The first Caribbean monk seal to live in captivity for an extended period was a female seal that lived in The New York Aquarium. The seal was captured in 1897 and died in 1903, living in captivity for a total of five and one-half years. In 1909 The New York Aquarium acquired four Caribbean monk seals, three of which were yearlings (between one and two years old), and the other a mature male.

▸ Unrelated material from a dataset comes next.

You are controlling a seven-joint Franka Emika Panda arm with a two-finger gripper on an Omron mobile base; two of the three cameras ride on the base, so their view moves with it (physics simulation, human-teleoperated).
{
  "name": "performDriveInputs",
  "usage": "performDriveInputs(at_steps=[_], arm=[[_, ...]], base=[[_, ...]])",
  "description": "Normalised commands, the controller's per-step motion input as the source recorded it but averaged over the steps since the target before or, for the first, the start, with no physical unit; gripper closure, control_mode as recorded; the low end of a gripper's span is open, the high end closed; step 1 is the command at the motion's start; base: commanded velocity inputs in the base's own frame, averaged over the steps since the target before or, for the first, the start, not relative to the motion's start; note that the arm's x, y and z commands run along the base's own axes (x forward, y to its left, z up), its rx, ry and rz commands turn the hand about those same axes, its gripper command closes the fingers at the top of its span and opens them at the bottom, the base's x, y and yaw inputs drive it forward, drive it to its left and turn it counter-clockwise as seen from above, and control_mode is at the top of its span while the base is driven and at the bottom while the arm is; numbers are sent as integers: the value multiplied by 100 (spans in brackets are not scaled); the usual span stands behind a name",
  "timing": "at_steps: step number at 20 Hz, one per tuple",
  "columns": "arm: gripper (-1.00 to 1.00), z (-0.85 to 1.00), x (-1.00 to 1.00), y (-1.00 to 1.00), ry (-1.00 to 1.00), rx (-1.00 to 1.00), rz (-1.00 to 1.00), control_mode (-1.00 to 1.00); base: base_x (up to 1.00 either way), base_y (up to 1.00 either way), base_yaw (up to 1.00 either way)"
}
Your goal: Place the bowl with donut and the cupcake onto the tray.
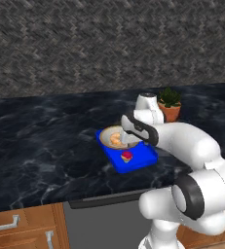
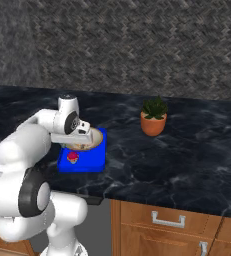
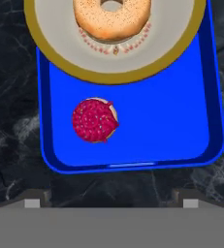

The final extinction of the Caribbean monk seal was triggered by two main factors. The most visible factor, contributing to the Caribbean monk seals demise, was the nonstop hunting and killing, of the seals, in the eighteenth and nineteenth centuries to obtain the oil held within their blubber. The insatiable demand for seal products in the Caribbean encouraged hunters to slaughter the Caribbean monk seals by the hundreds. The Caribbean monk seals’ docile nature and lacking flight instinct in the presence of humans made it very easy for anyone who wanted to kill one to do so. The second factor was the over fishing of the reefs that sustained the Caribbean monk seal population, with no fish, or mollusks to feed on the seals that were not killed by hunters for oil died of starvation or simply did not reproduce as a result of an absence of food. Surprisingly little was done towards attempting to save the Caribbean monk seal; by the time it was placed on the endangered species list in 1967 it was likely already extinct.
Through the first half of the twentieth century, Caribbean monk seal sightings became much more rare. In 1908 a small group of seals was seen at the once bustling Tortugas Islands. Fishermen captured six seals in 1915, which were sent to Pensacola, Florida and eventually released. A seal was killed near Key West, Florida in March 1922. There were sightings of Caribbean monk seals on the Texas coast in 1926 and 1932. The last seal recorded to be killed by humans was killed on the Pedro Cays in 1939. Two more seals were seen on Drunken Mans Cay, just south of Kingston, Jamaica in November, 1949. In 1952 the Caribbean monk seal was confirmed sighted for the last time at Serranilla Bank, between Jamaica and Nicaragua.
Unconfirmed sightings of Caribbean monk seals by local fishermen and divers are relatively common in Haiti and Jamaica, but two recent scientific expeditions failed to find any sign of this animal. It is possible the mammal still exists, but some biologists strongly believe the sightings are of wandering hooded seals, which have been positively identified on archipelagos such as Puerto Rico and the Virgin Islands. On April 22, 2009, The History Channel aired an episode of Monster Quest, which hypothesized an unidentified sea creature videotaped in the Intracoastal Waterway of Florida's southeastern coast could possibly be the extinct Caribbean monk seal. No conclusive evidence has yet emerged in support of this contention, however, and opposing hypotheses asserted the creature was simply a misidentified, yet common to the area, West Indian manatee.